■ What is needed
Could the data underneath be repeated exactly, in full?

■ Data segment

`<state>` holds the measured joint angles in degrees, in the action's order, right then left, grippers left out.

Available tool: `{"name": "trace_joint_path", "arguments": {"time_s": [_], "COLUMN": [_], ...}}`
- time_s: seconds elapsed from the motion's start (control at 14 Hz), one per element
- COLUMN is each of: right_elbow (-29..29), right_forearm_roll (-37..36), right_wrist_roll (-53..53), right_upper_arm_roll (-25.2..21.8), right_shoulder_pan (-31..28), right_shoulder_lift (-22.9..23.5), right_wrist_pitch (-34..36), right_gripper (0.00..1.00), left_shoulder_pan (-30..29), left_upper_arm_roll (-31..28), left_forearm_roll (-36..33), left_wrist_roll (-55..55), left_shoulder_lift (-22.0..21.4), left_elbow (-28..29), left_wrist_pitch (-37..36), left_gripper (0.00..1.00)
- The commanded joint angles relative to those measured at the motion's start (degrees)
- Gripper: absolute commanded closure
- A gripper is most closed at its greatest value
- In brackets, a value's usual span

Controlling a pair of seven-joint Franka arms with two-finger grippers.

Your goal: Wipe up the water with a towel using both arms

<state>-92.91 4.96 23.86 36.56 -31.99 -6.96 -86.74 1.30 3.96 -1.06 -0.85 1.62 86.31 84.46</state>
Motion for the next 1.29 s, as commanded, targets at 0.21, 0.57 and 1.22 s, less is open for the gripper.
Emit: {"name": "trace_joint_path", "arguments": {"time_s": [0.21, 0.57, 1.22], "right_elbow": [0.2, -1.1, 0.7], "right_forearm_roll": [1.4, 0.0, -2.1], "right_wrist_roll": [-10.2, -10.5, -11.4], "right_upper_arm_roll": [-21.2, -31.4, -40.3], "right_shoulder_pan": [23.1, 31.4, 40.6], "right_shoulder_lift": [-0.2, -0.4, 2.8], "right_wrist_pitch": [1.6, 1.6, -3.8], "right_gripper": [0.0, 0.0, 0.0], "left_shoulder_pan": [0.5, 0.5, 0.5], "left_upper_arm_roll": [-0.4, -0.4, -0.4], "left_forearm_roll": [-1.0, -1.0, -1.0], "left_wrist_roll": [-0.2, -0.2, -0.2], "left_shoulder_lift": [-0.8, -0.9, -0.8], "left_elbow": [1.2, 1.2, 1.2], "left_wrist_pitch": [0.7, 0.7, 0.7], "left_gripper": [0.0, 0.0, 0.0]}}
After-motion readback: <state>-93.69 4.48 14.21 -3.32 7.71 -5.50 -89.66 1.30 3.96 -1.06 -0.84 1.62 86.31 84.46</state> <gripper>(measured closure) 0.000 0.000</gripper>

■ Solution to the exercise
`<state>` holds the measured joint angles in degrees, in the action's order, right then left, grippers left out.

Available tool: `{"name": "trace_joint_path", "arguments": {"time_s": [_], "COLUMN": [_], ...}}`
- time_s: seconds elapsed from the motion's start (control at 14 Hz), one per element
- COLUMN is each of: right_elbow (-29..29), right_forearm_roll (-37..36), right_wrist_roll (-53..53), right_upper_arm_roll (-25.2..21.8), right_shoulder_pan (-31..28), right_shoulder_lift (-22.9..23.5), right_wrist_pitch (-34..36), right_gripper (0.00..1.00), left_shoulder_pan (-30..29), left_upper_arm_roll (-31..28), left_forearm_roll (-36..33), left_wrist_roll (-55..55), left_shoulder_lift (-22.0..21.4), left_elbow (-28..29), left_wrist_pitch (-37..36), left_gripper (0.00..1.00)
- The commanded joint angles relative to those measured at the motion's start (degrees)
- Gripper: absolute commanded closure
- A gripper is most closed at its greatest value
- In brackets, a value's usual span

Controlling a pair of seven-joint Franka arms with two-finger grippers.

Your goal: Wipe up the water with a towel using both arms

<state>-92.91 4.96 23.86 36.56 -31.99 -6.96 -86.74 1.30 3.96 -1.06 -0.85 1.62 86.31 84.46</state>
Motion for the next 1.29 s, as commanded, targets at 0.21, 0.57 and 1.22 s, less is open for the gripper.
Emit: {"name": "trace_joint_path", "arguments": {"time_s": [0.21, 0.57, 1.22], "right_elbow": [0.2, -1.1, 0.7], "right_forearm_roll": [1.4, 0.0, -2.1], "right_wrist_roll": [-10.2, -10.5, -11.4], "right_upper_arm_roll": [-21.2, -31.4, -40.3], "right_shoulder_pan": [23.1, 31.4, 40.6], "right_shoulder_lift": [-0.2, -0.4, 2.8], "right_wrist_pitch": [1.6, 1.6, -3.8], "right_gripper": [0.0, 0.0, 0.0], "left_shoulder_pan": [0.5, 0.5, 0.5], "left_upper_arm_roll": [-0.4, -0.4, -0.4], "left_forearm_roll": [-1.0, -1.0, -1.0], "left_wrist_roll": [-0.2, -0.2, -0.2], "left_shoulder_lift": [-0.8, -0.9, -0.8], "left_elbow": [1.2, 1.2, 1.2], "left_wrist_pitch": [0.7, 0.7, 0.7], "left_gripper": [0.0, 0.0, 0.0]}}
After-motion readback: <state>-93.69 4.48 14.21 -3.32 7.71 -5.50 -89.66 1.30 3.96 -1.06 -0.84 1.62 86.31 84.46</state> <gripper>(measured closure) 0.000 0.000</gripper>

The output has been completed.